Exercise prompt
Find the count of lines in the material below that include the word "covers". State nothing but that number.

Data supplied
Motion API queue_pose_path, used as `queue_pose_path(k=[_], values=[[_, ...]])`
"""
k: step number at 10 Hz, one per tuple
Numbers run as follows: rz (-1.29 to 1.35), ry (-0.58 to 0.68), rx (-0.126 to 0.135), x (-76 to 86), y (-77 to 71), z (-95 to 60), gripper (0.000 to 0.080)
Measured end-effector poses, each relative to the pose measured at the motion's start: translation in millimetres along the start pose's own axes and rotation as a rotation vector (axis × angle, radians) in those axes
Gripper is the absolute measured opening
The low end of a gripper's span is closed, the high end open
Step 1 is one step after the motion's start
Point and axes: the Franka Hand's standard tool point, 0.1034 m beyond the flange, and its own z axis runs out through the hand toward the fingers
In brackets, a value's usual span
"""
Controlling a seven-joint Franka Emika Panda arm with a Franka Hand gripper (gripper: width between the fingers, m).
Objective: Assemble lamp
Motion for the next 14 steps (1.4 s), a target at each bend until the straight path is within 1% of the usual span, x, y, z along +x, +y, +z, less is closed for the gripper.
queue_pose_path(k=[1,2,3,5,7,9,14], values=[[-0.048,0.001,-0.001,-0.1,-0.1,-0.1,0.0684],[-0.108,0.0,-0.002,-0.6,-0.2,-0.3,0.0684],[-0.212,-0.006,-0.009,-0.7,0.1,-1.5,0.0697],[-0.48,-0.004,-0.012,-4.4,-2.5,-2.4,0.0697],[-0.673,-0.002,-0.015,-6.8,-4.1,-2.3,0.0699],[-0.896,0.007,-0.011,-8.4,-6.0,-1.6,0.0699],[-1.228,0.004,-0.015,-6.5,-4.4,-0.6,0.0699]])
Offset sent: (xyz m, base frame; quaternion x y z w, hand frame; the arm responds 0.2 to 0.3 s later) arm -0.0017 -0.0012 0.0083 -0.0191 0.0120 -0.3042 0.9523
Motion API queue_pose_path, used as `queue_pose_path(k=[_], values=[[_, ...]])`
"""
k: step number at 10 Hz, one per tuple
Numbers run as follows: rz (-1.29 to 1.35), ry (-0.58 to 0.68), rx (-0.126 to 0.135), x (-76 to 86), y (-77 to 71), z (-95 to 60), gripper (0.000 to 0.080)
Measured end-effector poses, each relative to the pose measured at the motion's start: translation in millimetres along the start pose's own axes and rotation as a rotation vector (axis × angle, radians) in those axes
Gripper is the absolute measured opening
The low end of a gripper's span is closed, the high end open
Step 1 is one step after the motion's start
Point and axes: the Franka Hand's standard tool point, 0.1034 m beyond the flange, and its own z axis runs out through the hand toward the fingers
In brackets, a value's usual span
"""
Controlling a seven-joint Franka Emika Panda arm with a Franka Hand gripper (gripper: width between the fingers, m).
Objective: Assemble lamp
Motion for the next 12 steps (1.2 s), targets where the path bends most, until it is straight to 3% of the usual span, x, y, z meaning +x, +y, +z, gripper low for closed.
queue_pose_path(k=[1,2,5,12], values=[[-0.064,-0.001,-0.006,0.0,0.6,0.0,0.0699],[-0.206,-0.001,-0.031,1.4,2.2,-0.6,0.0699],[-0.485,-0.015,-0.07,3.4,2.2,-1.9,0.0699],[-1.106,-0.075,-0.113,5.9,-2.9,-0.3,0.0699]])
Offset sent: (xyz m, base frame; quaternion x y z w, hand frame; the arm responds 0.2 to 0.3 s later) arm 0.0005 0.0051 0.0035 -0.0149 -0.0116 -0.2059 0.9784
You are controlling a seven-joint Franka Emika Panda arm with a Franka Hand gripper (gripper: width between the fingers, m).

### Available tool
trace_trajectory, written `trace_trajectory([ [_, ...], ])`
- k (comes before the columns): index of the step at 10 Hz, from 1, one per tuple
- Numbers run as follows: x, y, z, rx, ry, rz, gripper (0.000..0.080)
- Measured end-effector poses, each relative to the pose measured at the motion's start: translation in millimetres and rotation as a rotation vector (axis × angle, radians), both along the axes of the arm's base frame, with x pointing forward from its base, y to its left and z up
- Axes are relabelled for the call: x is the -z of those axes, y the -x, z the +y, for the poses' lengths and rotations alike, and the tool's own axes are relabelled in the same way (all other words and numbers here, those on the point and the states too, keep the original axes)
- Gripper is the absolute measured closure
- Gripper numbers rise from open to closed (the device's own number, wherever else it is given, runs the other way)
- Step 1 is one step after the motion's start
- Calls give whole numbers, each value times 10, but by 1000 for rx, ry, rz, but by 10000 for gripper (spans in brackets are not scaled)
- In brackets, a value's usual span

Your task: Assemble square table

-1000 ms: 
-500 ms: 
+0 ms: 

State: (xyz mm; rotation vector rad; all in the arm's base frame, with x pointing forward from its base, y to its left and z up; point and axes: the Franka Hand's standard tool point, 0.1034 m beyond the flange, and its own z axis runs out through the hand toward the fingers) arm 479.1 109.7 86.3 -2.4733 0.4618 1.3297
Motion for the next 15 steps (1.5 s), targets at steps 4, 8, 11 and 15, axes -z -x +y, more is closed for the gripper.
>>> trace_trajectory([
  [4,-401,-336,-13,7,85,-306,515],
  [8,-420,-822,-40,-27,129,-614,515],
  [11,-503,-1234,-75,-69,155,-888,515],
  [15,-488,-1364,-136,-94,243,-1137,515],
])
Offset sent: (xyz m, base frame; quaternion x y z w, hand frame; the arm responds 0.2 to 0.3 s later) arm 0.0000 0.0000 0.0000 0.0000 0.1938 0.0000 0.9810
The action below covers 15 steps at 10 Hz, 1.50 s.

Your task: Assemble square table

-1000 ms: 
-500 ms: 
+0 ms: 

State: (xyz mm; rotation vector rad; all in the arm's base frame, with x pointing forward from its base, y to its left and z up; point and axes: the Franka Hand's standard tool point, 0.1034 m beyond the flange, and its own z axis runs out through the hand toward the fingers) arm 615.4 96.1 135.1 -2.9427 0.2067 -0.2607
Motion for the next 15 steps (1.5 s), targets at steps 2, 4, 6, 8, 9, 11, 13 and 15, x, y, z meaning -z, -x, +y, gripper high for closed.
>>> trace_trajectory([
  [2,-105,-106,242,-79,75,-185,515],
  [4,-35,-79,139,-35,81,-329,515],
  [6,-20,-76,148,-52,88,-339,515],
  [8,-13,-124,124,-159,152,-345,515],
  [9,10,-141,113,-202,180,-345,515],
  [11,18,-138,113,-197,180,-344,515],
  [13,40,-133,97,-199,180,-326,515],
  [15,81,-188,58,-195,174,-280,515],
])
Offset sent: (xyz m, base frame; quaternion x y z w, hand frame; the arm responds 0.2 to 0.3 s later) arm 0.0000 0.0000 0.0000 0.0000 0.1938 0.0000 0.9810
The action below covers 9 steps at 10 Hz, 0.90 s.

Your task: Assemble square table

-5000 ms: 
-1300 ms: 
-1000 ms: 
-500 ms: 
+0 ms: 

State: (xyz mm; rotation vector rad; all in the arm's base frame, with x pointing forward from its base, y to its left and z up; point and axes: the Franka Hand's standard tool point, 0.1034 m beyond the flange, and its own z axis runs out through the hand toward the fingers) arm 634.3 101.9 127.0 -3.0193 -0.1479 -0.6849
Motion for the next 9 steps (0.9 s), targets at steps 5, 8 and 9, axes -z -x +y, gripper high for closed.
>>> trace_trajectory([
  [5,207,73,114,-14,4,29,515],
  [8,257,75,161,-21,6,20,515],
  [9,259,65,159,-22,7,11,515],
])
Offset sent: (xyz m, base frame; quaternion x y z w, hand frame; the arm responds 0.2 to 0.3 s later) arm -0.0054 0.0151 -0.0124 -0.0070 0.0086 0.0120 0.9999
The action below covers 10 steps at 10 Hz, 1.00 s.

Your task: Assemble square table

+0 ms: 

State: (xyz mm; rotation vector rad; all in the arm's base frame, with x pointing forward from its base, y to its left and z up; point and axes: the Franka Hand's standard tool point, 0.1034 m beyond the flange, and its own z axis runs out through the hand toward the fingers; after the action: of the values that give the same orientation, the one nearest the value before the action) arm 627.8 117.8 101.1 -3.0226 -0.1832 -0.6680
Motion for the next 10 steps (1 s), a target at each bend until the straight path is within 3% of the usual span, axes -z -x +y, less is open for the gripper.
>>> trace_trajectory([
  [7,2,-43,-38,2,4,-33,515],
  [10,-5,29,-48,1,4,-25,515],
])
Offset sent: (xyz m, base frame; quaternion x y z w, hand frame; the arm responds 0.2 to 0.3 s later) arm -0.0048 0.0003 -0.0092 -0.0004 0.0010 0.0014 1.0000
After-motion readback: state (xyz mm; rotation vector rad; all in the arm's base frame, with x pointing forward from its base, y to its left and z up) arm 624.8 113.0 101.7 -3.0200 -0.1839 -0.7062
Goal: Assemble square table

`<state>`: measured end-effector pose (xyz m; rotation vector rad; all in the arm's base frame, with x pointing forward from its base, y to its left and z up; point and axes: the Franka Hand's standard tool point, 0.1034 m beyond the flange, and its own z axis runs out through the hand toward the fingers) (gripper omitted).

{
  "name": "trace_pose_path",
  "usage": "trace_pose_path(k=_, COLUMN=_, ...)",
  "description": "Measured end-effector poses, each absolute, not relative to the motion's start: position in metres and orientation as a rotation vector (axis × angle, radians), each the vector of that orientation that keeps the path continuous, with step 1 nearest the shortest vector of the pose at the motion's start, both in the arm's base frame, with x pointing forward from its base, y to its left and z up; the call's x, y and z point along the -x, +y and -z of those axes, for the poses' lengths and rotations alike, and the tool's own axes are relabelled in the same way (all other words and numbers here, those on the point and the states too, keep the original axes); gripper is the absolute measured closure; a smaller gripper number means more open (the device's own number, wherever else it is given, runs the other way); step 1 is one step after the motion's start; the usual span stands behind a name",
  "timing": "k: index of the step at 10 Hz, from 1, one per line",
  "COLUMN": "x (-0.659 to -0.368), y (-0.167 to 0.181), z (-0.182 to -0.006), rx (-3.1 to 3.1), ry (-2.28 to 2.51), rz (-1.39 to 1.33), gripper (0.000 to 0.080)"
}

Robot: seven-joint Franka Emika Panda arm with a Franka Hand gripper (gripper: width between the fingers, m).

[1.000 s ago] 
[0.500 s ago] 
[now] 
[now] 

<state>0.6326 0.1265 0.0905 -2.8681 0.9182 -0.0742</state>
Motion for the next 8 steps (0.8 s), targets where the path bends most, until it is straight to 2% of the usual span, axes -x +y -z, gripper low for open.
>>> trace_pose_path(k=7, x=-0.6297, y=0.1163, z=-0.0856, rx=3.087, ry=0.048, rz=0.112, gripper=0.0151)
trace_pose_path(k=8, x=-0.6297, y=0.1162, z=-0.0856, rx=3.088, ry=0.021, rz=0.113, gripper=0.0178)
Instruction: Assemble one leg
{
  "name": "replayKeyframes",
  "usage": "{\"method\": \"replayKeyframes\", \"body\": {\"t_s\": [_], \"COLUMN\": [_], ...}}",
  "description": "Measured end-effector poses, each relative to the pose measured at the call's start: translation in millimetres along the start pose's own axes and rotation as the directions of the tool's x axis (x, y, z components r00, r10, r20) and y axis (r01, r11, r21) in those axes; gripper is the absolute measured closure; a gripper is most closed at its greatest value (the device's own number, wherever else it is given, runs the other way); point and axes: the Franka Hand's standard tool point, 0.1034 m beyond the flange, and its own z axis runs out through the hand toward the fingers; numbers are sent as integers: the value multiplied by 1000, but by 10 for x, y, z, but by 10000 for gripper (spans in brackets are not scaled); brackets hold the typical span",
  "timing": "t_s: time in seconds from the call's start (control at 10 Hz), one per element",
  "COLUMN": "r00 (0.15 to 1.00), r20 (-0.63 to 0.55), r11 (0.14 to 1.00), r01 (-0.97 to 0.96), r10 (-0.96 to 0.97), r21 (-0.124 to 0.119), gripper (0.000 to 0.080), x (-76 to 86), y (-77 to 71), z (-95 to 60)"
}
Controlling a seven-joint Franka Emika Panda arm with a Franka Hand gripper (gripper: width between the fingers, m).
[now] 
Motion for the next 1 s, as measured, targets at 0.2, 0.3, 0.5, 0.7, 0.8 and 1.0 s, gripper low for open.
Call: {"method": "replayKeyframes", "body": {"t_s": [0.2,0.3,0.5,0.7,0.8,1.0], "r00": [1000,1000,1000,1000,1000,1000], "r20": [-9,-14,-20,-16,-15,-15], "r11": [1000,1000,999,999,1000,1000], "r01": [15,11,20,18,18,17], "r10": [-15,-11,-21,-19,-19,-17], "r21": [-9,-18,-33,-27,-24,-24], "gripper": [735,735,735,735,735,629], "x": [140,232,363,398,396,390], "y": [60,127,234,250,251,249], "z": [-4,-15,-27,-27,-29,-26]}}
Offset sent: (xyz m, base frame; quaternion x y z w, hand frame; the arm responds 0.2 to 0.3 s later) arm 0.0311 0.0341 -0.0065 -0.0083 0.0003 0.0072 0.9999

Exercise answer
3